Colorado, like most of the other areas in the western United States we had been through, was under extremely dry conditions, but as we arrived in Winter Park, we brought with us the first rain in more than three months, much to the delight and relief of those residing in the area. While insufficient to impact the raging fires in Colorado Springs and Boulder, every bit of moisture helped to prevent one stray spark or irresponsibly disposed of cigarette from creating another fire.
In
Winter Park, we stayed with some Hawaii friends. Debbie and John were quite frequent neighbors of ours back at Emmalani Court, the condo complex where Adina and I lived for the past two years. While Deb and John did not live in Kauai full time, it seemed like they were always down at the pool, basking in the sun with smiles on their faces (unless it was a Sunday when the Ravens were playing - Deb is a die hard fan). When Deb and John were not on Kauai, they were in Winter Park, CO. Apparently, they love fresh air, unpolluted surroundings and dramatic landscapes... who could blame them.
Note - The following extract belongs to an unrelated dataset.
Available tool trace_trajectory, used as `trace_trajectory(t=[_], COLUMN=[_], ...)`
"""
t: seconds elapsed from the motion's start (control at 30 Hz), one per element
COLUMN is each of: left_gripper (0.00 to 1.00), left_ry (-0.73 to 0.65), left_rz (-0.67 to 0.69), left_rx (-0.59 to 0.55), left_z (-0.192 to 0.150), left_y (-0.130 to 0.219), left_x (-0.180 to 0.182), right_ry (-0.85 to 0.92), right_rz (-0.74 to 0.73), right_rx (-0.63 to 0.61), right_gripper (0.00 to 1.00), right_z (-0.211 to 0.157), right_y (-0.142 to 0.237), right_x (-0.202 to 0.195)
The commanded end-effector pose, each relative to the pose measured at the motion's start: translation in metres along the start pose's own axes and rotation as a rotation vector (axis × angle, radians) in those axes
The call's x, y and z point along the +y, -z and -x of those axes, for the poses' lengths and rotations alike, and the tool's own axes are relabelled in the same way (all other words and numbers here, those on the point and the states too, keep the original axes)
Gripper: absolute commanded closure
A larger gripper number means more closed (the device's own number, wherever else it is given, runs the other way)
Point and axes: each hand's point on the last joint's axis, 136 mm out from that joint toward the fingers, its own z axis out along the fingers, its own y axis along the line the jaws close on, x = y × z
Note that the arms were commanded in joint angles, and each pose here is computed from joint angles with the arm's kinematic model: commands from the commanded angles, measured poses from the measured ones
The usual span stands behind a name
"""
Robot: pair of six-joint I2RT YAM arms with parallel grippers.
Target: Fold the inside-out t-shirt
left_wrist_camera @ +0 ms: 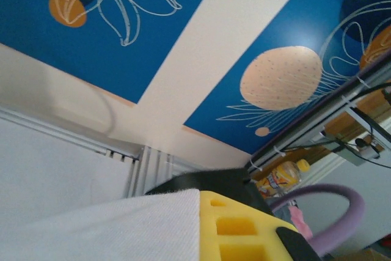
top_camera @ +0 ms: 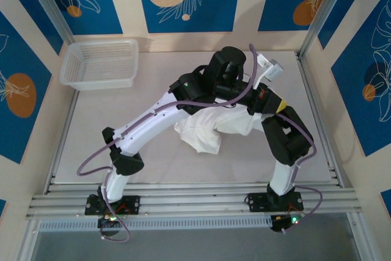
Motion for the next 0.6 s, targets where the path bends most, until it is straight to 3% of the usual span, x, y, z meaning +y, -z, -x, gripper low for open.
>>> trace_trajectory(t=[0.0,0.17,0.4,0.57], left_gripper=[1.0,1.0,1.0,1.0], left_ry=[-0.074,-0.08,-0.109,-0.111], left_rz=[-0.11,-0.163,-0.185,-0.217], left_rx=[-0.016,-0.043,-0.072,-0.081], left_z=[0.009,0.018,0.028,0.031], left_y=[0.013,0.015,0.023,0.025], left_x=[-0.041,-0.056,-0.074,-0.084], right_ry=[-0.021,-0.02,0.043,0.109], right_rz=[0.052,-0.016,-0.201,-0.325], right_rx=[-0.087,-0.033,0.114,0.136], right_gripper=[0.94,0.93,0.9,0.8], right_z=[0.039,0.044,0.01,0.01], right_y=[0.028,-0.001,-0.056,-0.064], right_x=[0.028,0.015,-0.027,-0.048])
When we told them about our hopes to drive cross country, they invited us to visit them at their Winter Park home, and certainly we could not pass that up. Arriving at their home during the aforementioned rain, we were still enthralled by the beauty surrounding their home. Just a short drive from all the amenities one might desire, their home sat on a hill with only a handful of neighbors who seemed more distant than they truly were. Their back porch looked out into the surrounding national forest and untouched
mountains that twinged with pink and orange hues as the sun grew low to the west. What a spot to spend a few days on this cross country adventure.
Immediately, Deb and John, and their granddaughter Madi, who was in for a longer summer visit, made us feel so welcome, offering their beautiful home at our disposal. The following morning, after a home cooked breakfast and a delightful cup of coffee amongst a hoard of hummingbirds that reliably show up on their porch for their first meal of the day, John took Adina and I out for a day up Rollins Pass, a high mountain pass between Boulder and Winter Park. John served as our private tour guide and local historian for our exploration of the Rollins Pass region. We learned that the pass became notorious for the Moffat Road, a rail endeavor from the early 1900's connecting opposite sides of the continental divide, from Boulder and Denver on the Atlantic Basin side to what is now Winter Park on the Pacific Basin side. The rail was so costly to build, requiring numerous tunnels and trestles in order to create a manageable grade for the train, and subsequently so
costly to maintain, due to the amount of winter snow in the area, that the operation quickly went out of business. Today, some the trestles still stand amongst pristine areas of the Arapaho National Forest. John took us beyond all the trestles and far above the tree line to some beautiful pockets of Colorado where snow melt lakes, snow speckled peaks, abundant wildflowers of every color and blue skies all came together in a breathtaking high country scene. With aspirations of a small hike to a nearby lake, we got out of the car under a sky of scattered clouds and sun, but by the time we had put on our shoes and walked just a few yards, a crackling thunder broke the serenity of the moment. We all whipped around to see a small cluster of dark clouds just creeping over the closest mountain behind us. John took this opportunity to inform us that afternoon thunderstorms are generally the normal weather pattern in these mountains (although, as previously mentioned, until the prior day it hadn't rained nearly at all in three and half months). We didn't need John to tell us that hanging out above the tree line in
the open was not an ideal place to be during a thunderstorm, so we prudently chose to skip this one. After driving a bit further down the Rollins Pass road and few other stops to photo the immense beauty all around us, we began the several hour drive back to Winter Park.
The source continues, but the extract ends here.